Il y a quelques années, j’avais réussi à joindre les gens de l’académie de Strasbourg, très aimables, qui m’avait renvoyé à ceux de Nice. Ils avaient été intéressés par un petit livre de philosophie « Pourquoi les hommes se constituent en société, les réponses de Platon et d’Augustin ». On m’a fait réécrire le texte au motif c’était la réponse d’Augustin qui intéressait.Ça tombait bien, moi aussi. J’ai réécrit. On m’a alors demandé une autre réécriture avec une liste d’arguments à l’appui, si fallacieux que je ne les ai pas retenus. La collection philosophique dans lequel l’ouvrage devait paraître a disparu quelques semaines plus tard. Je n’avais pas réécrit le texte.

Toute cette littérature gratuite coûte une fortune. Qui la finance ? Car il faut bien payer la conception et la fabrication de ces ouvrages. Qui paie pour toute cette propagande méthodologique ?
Sans cette valse des réformes depuis quatre ou cinq décennies, les familles pouvaient aider leurs enfants, au moins dans le primaire, parce qu’elle connaissait un peu le « paralangage », comme disent les cuistres. Il fallait enrichir, voire renouveler les méthodes et sans doute une partie des programmes mais sur un fond permanent qu’on eût maintenu et en intégrant avec prudence les apports récents dans les domaines scientifiques et littéraire.

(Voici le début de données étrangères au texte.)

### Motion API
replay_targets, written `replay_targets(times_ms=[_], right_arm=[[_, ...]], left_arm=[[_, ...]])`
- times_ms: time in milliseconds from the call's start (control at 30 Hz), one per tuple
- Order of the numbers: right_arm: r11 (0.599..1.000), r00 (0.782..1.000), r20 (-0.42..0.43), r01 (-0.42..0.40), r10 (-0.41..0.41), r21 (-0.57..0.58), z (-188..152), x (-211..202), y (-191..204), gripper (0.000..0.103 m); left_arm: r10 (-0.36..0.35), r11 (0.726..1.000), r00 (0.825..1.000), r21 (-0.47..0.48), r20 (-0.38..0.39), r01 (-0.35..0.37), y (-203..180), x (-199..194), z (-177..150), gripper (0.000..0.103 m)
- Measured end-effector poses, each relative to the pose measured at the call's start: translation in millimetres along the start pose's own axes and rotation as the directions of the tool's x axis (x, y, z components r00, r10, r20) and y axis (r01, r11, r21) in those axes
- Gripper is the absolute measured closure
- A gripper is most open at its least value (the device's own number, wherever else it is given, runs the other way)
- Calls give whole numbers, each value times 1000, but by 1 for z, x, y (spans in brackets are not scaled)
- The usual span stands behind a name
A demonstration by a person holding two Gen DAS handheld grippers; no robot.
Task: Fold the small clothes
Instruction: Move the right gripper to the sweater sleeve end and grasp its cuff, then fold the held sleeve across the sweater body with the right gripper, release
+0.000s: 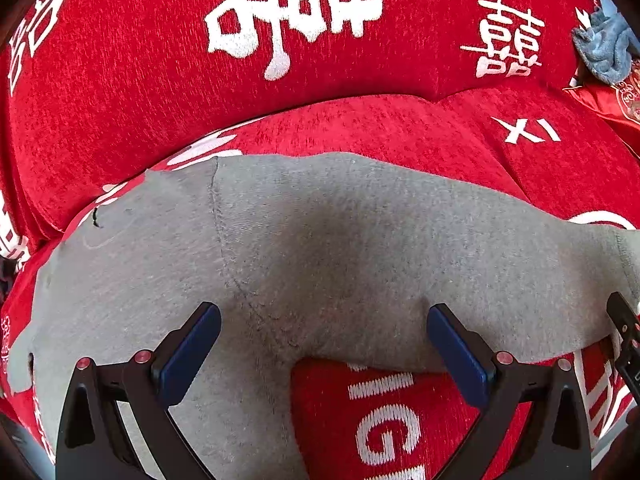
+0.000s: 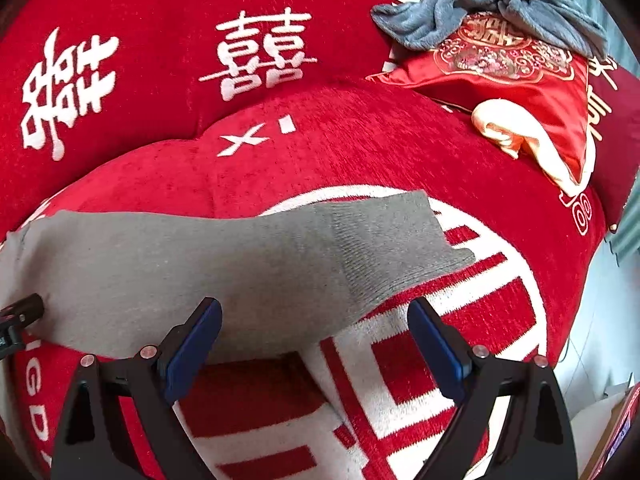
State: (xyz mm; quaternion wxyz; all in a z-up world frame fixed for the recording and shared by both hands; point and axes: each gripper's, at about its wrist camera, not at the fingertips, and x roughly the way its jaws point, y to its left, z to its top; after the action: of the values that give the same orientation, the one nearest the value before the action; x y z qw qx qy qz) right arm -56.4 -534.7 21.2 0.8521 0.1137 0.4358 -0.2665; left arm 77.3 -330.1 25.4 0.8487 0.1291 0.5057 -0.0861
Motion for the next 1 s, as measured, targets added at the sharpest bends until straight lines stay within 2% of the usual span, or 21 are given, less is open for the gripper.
replay_targets(times_ms=[133,300,333,400,433,467,500,533,600,667,767,900,1000], right_arm=[[999,999,-34,-12,13,33,2,18,-6,8],[999,1000,7,5,-6,31,16,29,-8,9],[999,1000,14,8,-8,33,20,31,-9,14],[999,999,28,22,-23,29,27,34,-11,33],[999,999,33,25,-26,26,29,35,-12,53],[999,999,36,22,-22,27,33,35,-15,78],[999,999,34,-3,2,38,36,36,-20,89],[998,999,31,-35,34,54,37,37,-25,95],[984,992,54,-121,114,129,35,31,-41,96],[975,984,120,-149,131,166,29,18,-55,96],[969,980,161,-146,115,197,21,5,-62,97],[970,983,143,-143,116,197,23,3,-57,97],[967,977,162,-166,136,192,29,-10,-56,97]], left_arm=[[4,1000,1000,-1,-6,-4,1,5,1,0],[5,1000,1000,-11,-8,-5,4,11,5,0],[2,1000,1000,-16,-9,-2,5,12,6,0],[-6,1000,1000,-25,-8,6,8,13,6,0],[-10,1000,1000,-28,-5,10,9,13,6,0],[-14,999,1000,-33,2,14,12,12,7,0],[-16,999,1000,-45,12,17,15,10,7,0],[-17,998,1000,-61,21,18,21,9,8,0],[-11,996,1000,-87,23,13,32,10,11,0],[5,993,1000,-117,6,-4,44,15,14,0],[-9,988,998,-152,-65,-1,53,34,13,0],[-22,991,999,-137,-50,15,54,28,11,0],[-37,990,999,-139,-26,33,63,16,6,0]])
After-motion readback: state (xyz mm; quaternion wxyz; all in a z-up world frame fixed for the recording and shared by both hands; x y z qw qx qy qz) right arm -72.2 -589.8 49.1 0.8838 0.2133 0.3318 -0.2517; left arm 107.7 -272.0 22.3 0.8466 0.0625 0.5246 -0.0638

Il était sans doute insupportable à tous les Justes de la terre de France ayant un quelconque mandat politique que puisque toutes les mères ne pouvaient pas expliquer une règle grammaticale simple à leur progéniture, il fallait détruire la langue dans laquelle les explications se donnaient et qui assuraient des exercices mécanisés. On se souvient de la triste formule de Lénine : « Camarades, si le soleil ne brille que pour la bourgeoisie, nous éteindrons le soleil ». Alors,camarades socialistes, si la grammaire n’est plus compréhensible aux familles défavorisées,détruisons la grammaire… Ou modifions-la de telle manière que ceux qui pouvaient encore aider leurs enfants ne le puissent plus. Détruire le lien entre les générations a été l’un des premiers objectifs de ces députés dignes de la fable de Fénelon. Nos députés nous font croire que le chat de la fable (dont ils ont vu les terribles griffes) est un adepte de la sagesse, a vu des pays merveilleux et ne vient que pour échanger, et que même, il ne croque pas les lapins, puis qu’il est adepte de la métempsychose et ne mange rien qui eût eu vie. Qui croit encore le moindre députée notre république des lapins ?

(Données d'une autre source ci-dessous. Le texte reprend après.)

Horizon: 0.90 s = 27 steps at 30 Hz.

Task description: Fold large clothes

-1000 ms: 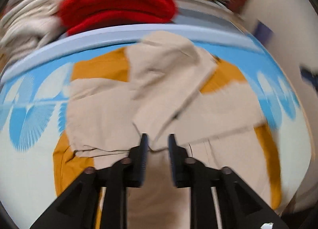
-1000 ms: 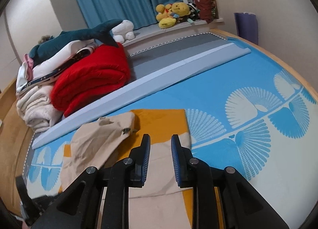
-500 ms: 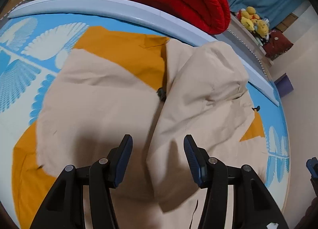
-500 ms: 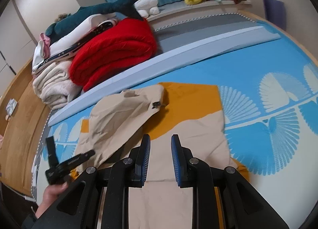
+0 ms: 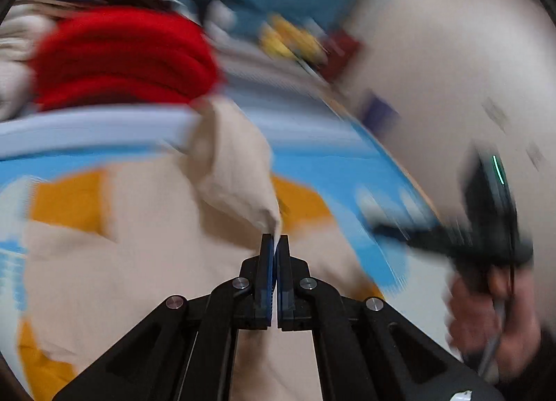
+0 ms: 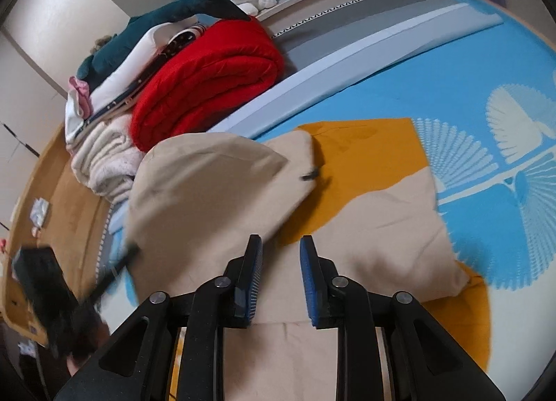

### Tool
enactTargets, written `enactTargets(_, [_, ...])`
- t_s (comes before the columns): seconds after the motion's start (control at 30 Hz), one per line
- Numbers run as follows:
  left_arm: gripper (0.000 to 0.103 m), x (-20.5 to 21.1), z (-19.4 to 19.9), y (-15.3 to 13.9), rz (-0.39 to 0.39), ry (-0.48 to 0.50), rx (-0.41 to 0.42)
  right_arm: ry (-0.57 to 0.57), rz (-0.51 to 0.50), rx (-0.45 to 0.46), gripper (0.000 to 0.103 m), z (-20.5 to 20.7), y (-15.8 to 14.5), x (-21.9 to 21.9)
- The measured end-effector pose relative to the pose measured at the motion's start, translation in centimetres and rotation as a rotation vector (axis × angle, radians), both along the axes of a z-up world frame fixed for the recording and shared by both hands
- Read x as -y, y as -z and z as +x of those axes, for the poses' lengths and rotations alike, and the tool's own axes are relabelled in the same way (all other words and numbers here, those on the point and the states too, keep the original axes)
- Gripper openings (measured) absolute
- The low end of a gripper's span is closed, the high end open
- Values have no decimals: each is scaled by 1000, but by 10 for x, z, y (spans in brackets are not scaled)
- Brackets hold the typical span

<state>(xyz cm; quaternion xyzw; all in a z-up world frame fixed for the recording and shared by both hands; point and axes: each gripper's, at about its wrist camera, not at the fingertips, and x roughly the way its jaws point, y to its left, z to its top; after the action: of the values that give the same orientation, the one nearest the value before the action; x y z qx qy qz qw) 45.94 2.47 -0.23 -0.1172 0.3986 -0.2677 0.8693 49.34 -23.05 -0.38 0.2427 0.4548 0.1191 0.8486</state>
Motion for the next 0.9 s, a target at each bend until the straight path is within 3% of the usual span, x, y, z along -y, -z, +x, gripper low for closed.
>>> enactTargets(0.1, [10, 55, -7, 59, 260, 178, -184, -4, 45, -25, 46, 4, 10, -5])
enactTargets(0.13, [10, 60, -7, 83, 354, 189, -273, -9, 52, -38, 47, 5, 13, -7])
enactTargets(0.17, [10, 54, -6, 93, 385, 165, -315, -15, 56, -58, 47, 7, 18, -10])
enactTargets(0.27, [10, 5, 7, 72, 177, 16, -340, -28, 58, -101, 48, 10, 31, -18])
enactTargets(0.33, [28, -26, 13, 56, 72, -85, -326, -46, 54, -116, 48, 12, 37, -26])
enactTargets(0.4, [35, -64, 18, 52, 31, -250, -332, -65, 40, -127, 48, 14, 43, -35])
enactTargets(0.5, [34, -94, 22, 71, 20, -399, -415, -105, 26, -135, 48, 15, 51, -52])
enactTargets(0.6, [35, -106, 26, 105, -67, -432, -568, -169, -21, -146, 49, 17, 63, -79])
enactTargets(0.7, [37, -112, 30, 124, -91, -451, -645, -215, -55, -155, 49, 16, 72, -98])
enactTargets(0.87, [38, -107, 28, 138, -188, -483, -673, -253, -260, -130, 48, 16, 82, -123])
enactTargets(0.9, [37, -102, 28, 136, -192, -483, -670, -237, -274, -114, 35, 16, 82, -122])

Le ministre a changé, certes, mais l’Administration dispose de structures solides, opaques, et désormais solidement verrouillées.Inutile de nourrir trop d’illusions. Ça sera long pour redécouvrir la raison et la liberté de réfléchir dans nos écoles, sur fond d’une authentique culture française et européenne, car, n’est ce pas, nous n’avons pas attendu Jean Monnet ou Robert Schumann pour notre République des Lettres ?

Notre ministre est au courant que les jeunes enseignants doivent payer l’ouvrage destiné à les aider, pendant qu’on distribue gracieusement un livre d’art sur l’école en Algérie ? Il serait bonde l’en informer, ainsi que, accessoirement, nos concitoyens.